*** DATASET ENTRIES Section Begins ***

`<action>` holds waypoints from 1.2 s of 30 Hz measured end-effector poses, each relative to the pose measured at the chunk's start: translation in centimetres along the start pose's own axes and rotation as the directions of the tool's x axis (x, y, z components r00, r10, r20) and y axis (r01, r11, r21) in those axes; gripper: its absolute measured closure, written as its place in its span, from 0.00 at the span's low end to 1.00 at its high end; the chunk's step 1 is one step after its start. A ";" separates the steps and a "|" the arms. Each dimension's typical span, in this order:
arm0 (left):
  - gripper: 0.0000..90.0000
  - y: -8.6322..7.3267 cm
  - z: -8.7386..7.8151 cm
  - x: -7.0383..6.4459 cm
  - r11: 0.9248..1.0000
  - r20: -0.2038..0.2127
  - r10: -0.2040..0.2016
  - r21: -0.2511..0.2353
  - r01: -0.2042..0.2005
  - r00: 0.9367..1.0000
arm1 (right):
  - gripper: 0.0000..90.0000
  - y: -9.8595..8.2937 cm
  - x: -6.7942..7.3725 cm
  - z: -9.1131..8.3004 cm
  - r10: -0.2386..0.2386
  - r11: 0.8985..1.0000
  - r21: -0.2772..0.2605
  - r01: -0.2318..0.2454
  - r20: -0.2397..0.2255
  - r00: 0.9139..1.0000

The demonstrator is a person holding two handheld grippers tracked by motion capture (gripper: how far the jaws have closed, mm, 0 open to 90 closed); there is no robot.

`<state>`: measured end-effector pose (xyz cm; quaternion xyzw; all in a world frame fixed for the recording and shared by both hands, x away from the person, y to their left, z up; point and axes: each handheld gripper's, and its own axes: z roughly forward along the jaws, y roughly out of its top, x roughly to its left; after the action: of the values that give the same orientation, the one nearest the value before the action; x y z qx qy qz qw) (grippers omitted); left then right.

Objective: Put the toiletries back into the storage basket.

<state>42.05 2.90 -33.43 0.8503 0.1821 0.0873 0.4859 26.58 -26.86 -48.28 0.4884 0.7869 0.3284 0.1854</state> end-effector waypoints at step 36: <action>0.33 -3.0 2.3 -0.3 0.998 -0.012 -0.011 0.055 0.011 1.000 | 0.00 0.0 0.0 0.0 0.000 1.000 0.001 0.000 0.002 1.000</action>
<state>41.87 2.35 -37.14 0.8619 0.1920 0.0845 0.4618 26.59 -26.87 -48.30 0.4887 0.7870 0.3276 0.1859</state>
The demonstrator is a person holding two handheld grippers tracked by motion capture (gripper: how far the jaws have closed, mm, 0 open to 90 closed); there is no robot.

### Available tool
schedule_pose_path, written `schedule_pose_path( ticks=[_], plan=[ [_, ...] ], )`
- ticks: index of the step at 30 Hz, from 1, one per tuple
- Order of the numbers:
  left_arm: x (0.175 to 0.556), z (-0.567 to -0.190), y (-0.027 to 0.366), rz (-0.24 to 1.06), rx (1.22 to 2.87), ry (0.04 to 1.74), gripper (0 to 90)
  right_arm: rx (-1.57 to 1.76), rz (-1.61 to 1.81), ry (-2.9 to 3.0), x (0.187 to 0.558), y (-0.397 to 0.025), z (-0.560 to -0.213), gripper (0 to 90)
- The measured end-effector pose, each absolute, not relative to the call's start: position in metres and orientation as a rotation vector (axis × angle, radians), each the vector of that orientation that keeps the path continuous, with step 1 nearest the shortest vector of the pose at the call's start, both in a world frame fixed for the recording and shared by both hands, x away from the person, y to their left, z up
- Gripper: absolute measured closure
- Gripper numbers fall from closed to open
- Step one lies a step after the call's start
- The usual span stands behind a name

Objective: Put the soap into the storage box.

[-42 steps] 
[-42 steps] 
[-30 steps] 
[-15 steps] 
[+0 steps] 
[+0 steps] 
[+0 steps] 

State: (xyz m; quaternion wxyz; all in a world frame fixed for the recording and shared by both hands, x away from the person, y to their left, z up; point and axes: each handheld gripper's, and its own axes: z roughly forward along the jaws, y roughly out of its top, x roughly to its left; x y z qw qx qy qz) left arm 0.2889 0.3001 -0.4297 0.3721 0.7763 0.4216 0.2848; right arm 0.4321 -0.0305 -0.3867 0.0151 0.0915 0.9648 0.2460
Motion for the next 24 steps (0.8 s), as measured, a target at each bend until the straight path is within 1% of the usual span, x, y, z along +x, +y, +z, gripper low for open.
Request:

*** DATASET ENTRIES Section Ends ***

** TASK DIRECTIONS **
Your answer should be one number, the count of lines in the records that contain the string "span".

** YOUR RESPONSE **
3